LARP
Live-Action-Role-Playing
Eine Horde Orks jagt durch einen düsteren abendlichen Wald. Nebel ist aufgezogen und nur noch
das spärliche Licht der Fackeln des nahen Lagers vermag die Dunkelheit zu durchbrechen.
Eine Gruppe mutiger Recken steht am Waldesrand und bereitet sich auf einen Kampf vor. Die Krieger
haben einen Schildwall aufgebaut hinter dem sich ein paar vereinzelte Bogenschützen verschanzt
haben.
Unter das Kampfgebrüll der heranpreschenden Orks mischt sich der arkane Gesang eines Magiers,
der gerade einen gewaltigen Windstoss beschwört, der die Orks zurücktreiben soll.
Hinter dem sich anbahnenden Kampf haben sich die Heiler des Heldenlagers postiert und warten mit
Bandagen und heilsamen Salben auf die kommenden Verwundeten.
Kurze Zeit später erreichen die Orks die Helden, ein gewaltiger Sturm fegt durch die Reihen
und die Helden stürzen sich auf die Feinde...
Ein Fantasyfilm? Ein Computerspiel?
Weit gefehlt, denn das was sich hier gerade abspielt ist nahezu real...
LARP ( Live-Action-Role-Playing ) ist ein Begriff, den viele Leute mit in Strumpfhosen gekleideten
Typen verbinden, die mit Holzschwertern durch den Wald huschen. Dabei steckt doch eigentlich eine
ganze Menge mehr dahinter.
Vor Jahren hatten sich passionierte Rollenspieler gedacht, ihr Hobby einmal in die reale Welt zu
übertragen und die Geschichten von Drachen, Elfen, Magie und Schwertern "live" nachzuspielen.
Herausgekommen ist nach Jahren eine durchaus beachtliche Community mit Mitgliedern zwischen fünf
und fünfzig Jahren, die sich über den gesamten Erdball erstreckt.
Aber was ist LARP eigentlich genau?
Wie oft liest man ein Fantasybuch und wünscht sich selbst einmal die Abenteuer zu erleben.

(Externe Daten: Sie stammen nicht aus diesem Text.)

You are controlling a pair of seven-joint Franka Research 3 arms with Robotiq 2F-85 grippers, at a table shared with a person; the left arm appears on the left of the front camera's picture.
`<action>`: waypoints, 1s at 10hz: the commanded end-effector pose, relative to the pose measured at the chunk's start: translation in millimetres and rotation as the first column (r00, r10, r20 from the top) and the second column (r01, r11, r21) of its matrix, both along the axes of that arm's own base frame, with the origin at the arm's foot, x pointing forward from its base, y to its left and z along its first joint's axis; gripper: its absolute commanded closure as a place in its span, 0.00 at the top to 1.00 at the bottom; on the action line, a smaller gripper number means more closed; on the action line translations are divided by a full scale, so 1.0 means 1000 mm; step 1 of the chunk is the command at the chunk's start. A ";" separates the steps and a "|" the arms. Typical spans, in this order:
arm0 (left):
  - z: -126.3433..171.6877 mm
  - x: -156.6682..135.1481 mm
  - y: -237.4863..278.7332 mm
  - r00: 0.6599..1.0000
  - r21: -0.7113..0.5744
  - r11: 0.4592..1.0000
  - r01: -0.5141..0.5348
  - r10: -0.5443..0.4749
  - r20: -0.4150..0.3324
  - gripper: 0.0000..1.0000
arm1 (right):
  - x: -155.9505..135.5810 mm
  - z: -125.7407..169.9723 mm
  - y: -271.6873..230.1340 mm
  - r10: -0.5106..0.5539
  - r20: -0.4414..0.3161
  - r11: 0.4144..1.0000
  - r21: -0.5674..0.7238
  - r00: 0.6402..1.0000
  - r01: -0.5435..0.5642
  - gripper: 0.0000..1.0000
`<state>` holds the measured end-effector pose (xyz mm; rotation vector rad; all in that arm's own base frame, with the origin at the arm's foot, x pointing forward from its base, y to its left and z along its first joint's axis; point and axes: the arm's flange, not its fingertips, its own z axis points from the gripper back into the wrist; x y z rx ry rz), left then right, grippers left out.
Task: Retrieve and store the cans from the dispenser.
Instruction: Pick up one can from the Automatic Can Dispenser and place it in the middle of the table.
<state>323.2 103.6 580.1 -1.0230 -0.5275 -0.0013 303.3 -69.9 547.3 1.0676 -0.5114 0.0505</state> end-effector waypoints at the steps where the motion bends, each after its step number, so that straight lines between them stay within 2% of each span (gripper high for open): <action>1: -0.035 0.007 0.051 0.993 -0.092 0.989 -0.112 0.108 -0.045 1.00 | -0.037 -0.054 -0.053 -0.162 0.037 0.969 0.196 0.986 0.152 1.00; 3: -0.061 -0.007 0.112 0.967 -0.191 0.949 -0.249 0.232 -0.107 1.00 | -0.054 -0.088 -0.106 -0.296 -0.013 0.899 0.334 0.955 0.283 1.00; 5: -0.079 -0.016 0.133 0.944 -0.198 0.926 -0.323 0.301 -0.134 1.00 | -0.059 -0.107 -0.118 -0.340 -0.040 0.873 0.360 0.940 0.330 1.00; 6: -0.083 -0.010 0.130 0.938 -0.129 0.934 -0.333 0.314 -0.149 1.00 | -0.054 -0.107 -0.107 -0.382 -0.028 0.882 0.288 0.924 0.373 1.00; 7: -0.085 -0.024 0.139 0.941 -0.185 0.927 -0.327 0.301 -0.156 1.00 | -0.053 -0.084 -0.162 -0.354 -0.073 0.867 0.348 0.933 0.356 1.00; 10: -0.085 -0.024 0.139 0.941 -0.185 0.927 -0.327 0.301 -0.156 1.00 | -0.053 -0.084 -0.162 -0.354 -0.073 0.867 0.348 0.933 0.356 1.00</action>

In einem Pen&Paper Rollenspiel kann man tun, doch die Krönung ist, sich dann "real"
Monstermassen zu stellen und als Zauberer mit Feuerbällen um sich zu werfen.
Gekleidet in selbst gefertigte Gewänder und Rüstungen, bewaffnet mit Schwertern spielen
Liverollenspieler auf sogennanten Cons Geschichten nach.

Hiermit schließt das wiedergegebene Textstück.